_What the exercise asks_: Search the material below for the string "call" and copy each line where it appears.

_The records_:
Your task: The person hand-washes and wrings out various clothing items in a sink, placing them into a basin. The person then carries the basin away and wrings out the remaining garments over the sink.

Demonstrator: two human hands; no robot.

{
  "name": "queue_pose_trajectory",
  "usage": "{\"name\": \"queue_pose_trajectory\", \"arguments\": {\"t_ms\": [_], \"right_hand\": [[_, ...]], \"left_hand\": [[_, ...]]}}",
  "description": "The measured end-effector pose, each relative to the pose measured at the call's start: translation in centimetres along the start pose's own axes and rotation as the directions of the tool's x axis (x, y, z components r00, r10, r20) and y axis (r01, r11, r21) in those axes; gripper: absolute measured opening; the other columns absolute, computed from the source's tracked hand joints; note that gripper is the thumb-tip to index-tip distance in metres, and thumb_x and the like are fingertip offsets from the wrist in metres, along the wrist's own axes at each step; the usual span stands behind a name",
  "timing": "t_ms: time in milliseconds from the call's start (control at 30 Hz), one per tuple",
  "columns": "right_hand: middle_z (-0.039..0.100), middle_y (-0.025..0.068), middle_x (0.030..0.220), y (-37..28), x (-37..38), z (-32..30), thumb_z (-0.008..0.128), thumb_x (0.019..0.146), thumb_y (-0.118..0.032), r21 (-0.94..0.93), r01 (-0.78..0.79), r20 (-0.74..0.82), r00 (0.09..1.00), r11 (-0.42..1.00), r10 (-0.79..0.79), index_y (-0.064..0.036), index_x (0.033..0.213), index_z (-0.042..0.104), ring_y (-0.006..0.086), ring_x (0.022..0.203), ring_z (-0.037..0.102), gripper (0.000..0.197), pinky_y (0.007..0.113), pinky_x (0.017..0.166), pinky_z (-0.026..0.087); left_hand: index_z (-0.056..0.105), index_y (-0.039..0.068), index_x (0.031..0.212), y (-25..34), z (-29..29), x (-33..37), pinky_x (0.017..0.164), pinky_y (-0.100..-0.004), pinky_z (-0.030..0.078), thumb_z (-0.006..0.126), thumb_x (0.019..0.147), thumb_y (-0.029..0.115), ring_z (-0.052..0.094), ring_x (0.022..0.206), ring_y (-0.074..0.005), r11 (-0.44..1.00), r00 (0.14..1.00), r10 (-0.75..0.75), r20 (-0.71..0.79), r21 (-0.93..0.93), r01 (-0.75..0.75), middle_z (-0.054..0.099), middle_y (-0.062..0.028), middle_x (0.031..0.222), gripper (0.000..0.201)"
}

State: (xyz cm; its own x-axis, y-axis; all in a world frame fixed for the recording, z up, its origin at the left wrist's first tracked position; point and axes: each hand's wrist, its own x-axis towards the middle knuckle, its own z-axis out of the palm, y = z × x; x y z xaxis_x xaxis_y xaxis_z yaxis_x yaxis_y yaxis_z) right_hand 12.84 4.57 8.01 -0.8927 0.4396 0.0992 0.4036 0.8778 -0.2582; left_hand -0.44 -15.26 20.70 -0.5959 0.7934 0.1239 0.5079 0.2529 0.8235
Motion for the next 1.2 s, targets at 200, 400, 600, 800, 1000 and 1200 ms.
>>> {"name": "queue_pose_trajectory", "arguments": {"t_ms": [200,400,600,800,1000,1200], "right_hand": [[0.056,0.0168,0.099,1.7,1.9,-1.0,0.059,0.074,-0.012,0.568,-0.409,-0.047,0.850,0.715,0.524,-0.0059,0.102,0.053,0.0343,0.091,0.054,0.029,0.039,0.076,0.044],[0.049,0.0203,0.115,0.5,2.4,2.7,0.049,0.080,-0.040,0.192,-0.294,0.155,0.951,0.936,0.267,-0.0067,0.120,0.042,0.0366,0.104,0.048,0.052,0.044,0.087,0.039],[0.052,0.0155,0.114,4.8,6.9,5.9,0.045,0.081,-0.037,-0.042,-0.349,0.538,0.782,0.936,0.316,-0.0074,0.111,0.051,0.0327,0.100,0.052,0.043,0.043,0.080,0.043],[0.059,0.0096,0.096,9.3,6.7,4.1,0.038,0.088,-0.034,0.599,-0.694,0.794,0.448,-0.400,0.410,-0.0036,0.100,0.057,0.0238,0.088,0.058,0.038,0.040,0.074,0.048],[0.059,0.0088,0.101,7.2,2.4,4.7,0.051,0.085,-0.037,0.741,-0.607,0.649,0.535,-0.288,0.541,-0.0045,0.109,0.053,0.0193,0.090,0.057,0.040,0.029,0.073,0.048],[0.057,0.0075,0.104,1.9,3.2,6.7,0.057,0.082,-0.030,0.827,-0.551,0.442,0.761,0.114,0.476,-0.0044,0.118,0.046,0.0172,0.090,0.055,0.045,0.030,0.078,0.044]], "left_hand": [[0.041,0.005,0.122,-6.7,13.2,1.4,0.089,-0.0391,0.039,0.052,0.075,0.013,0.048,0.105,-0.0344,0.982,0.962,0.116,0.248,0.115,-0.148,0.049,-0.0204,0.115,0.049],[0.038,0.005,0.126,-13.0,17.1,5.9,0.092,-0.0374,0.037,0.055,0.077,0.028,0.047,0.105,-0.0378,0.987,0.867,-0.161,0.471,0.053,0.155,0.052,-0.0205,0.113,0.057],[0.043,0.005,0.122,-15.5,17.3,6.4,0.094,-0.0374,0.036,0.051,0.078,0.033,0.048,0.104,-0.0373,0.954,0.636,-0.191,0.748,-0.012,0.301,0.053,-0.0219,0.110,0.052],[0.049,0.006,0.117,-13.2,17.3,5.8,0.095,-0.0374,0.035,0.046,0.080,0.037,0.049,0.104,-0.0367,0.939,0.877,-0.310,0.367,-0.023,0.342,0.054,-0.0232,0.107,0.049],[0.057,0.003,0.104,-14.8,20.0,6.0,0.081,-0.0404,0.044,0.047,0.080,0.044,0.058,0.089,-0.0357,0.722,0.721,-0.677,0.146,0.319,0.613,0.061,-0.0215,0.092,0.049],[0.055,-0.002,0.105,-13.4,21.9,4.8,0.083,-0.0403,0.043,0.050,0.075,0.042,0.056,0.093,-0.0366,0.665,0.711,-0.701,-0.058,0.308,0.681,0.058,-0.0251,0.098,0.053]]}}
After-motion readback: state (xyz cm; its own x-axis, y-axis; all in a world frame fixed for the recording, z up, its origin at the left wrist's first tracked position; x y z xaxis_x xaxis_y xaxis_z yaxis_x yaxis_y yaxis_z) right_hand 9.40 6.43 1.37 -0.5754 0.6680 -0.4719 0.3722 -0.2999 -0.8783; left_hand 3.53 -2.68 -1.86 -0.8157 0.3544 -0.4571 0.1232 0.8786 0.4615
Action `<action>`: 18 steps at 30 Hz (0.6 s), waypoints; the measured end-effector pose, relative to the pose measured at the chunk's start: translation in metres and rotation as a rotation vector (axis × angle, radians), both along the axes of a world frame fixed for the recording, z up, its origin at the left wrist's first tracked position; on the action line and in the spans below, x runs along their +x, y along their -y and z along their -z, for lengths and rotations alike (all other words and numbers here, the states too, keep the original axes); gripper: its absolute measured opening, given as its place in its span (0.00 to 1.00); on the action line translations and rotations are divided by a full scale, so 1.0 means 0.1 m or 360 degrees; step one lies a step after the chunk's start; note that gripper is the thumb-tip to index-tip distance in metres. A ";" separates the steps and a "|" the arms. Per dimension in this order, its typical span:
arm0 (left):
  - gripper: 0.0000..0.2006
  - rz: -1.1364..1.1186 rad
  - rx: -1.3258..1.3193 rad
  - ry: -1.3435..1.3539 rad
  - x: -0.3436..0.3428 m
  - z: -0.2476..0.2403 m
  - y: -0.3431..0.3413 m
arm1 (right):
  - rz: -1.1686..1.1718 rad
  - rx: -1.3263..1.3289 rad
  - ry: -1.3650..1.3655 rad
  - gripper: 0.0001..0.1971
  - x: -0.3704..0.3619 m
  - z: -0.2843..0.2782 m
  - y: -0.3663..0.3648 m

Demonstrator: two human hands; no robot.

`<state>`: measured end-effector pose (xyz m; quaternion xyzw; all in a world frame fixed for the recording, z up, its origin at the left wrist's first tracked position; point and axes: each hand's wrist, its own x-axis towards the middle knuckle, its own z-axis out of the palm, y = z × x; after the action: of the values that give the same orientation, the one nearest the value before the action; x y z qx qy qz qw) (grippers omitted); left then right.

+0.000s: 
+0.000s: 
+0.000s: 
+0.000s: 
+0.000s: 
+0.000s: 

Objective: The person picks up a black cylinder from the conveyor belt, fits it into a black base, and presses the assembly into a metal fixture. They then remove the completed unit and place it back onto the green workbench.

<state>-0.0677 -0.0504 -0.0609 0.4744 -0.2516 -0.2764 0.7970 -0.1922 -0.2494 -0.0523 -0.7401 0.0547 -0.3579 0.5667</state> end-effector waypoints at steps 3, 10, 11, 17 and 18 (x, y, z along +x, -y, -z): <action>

_Your solution_:
  "description": "The measured end-effector pose, each relative to the pose measured at the call's start: translation in centimetres along the start pose's own axes and rotation as the directions of the tool's x axis (x, y, z components r00, r10, r20) and y axis (r01, r11, r21) in those axes; gripper: absolute measured opening; the other columns absolute, computed from the source's tracked hand joints; note that gripper is the thumb-tip to index-tip distance in metres, and thumb_x and the like are fingertip offsets from the wrist in metres, along the wrist's own axes at each step; the usual span stands behind a name",
  "timing": "t_ms: time in milliseconds from the call's start (control at 30 Hz), one per tuple",

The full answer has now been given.